--- Your assignment ---
Omit every picture and return the rest of the data unaltered.

--- Data provided ---

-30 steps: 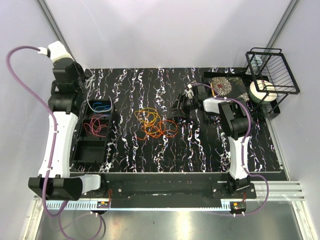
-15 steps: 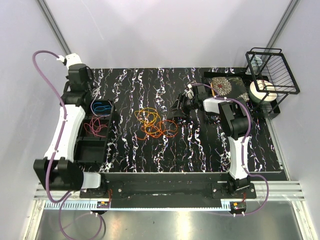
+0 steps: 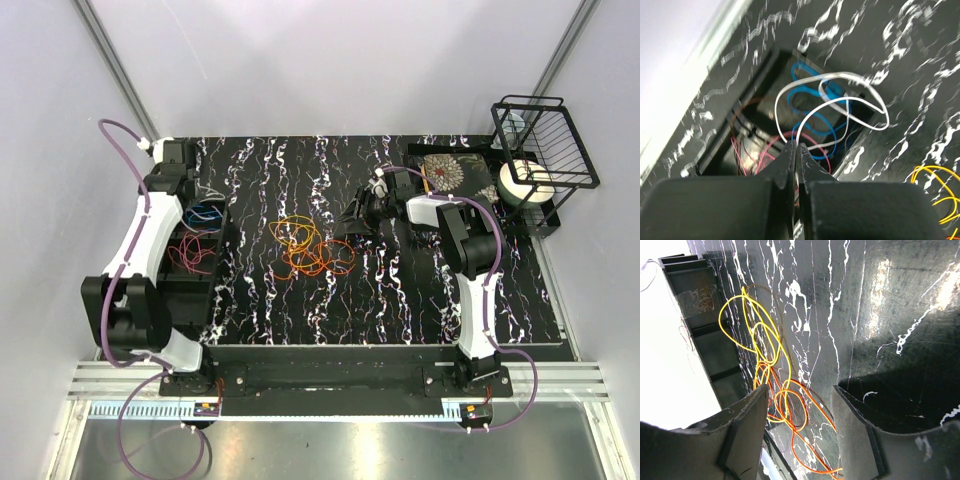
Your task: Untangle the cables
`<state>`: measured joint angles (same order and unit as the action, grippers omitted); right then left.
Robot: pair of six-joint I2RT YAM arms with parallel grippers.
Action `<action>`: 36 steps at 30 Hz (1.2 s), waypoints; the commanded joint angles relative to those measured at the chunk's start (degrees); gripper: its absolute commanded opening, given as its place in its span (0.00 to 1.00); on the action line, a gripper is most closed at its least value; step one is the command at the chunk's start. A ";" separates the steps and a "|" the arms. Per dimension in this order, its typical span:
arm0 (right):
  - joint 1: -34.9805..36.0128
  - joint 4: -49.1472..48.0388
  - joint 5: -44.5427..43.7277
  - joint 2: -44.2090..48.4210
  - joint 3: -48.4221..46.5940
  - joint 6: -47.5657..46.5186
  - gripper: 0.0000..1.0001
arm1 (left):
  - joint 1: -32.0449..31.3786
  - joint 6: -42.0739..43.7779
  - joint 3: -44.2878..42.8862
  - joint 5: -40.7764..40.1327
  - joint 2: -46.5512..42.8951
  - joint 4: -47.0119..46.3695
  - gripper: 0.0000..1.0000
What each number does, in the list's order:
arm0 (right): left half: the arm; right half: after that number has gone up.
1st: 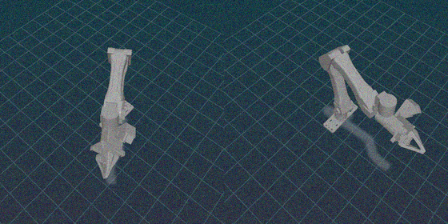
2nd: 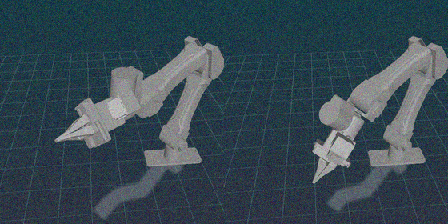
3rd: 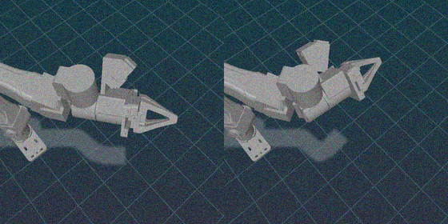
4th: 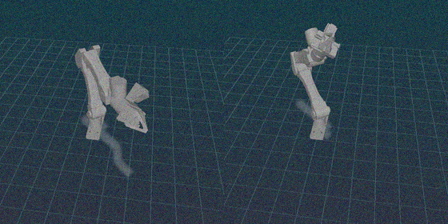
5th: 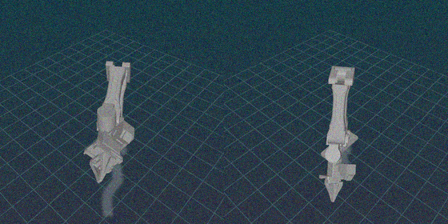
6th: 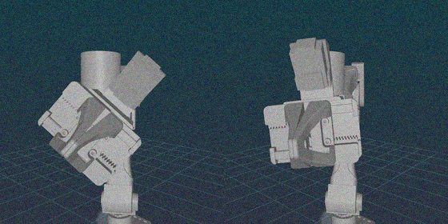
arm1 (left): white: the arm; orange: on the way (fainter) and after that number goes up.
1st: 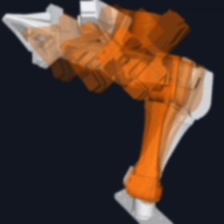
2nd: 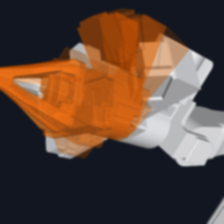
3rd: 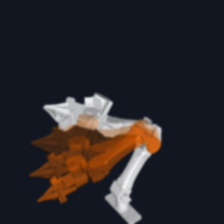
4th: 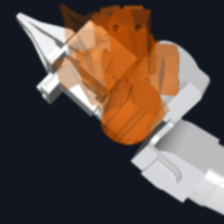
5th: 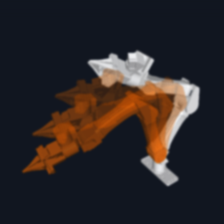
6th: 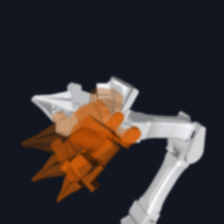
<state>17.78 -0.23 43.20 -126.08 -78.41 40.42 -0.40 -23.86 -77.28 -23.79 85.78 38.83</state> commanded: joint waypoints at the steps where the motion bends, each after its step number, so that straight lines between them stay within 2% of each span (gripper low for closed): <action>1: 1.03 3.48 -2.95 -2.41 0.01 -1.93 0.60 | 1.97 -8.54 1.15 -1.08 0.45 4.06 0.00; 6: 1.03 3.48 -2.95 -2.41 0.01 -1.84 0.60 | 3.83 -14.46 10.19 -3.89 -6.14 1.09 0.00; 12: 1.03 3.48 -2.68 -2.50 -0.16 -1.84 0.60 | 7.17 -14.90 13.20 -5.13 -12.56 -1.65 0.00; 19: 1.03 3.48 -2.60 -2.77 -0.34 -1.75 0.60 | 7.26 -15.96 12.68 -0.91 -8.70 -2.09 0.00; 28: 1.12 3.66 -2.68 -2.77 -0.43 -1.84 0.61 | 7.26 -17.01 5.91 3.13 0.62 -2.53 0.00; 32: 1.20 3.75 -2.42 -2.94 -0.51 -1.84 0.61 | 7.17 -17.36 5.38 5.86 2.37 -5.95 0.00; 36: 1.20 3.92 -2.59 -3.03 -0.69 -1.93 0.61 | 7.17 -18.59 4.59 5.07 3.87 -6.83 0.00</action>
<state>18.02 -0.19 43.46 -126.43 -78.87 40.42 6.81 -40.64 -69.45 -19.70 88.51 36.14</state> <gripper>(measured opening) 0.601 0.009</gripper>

--- Result ---
-30 steps: 
-15 steps: 
+0 steps: 
Your task: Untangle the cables
`<state>`: measured joint angles (same order and unit as the action, grippers omitted); right then left.
Robot: pair of six-joint I2RT YAM arms with parallel grippers.
Action `<action>`: 36 steps at 30 Hz (1.2 s), waypoints; the commanded joint angles relative to those measured at the chunk's start (degrees); gripper: its absolute commanded opening, given as its place in its span (0.00 to 1.00); on the action line, a gripper is most closed at its least value; step one is the command at the chunk's start. A ";" separates the steps and a "|" the arms. Per dimension in this order, its typical span:
arm0 (right):
  - joint 1: -34.9805..36.0128
  - joint 4: -49.1472..48.0388
  - joint 5: -44.5427..43.7277
  - joint 2: -44.2090..48.4210
  - joint 3: -48.4221..46.5940
  - joint 6: -47.5657..46.5186
  - gripper: 0.0000..1.0001
arm1 (left):
  - joint 1: -32.0449..31.3786
  - joint 6: -42.0739..43.7779
  - joint 3: -44.2878..42.8862
  - joint 5: -40.7764..40.1327
  - joint 2: -46.5512..42.8951
  - joint 4: -47.0119..46.3695
  - gripper: 0.0000..1.0000
What each number does, in the list's order:
arm0 (right): left half: the arm; right half: after that number has gone up.
1st: 
2nd: 
3rd: 
4th: 
5th: 
6th: 
arm1 (left): white: the arm; orange: on the way (fainter) and after that number goes up.
1st: 
2nd: 
3rd: 
4th: 
5th: 
6th: 
<state>17.78 -0.23 43.20 -126.08 -78.41 40.42 -0.40 -23.86 -77.28 -23.79 85.78 38.83</state> commanded: joint waypoints at the steps where the motion bends, each after its step number, so that straight lines between them stay within 2% of each span (gripper low for closed): <action>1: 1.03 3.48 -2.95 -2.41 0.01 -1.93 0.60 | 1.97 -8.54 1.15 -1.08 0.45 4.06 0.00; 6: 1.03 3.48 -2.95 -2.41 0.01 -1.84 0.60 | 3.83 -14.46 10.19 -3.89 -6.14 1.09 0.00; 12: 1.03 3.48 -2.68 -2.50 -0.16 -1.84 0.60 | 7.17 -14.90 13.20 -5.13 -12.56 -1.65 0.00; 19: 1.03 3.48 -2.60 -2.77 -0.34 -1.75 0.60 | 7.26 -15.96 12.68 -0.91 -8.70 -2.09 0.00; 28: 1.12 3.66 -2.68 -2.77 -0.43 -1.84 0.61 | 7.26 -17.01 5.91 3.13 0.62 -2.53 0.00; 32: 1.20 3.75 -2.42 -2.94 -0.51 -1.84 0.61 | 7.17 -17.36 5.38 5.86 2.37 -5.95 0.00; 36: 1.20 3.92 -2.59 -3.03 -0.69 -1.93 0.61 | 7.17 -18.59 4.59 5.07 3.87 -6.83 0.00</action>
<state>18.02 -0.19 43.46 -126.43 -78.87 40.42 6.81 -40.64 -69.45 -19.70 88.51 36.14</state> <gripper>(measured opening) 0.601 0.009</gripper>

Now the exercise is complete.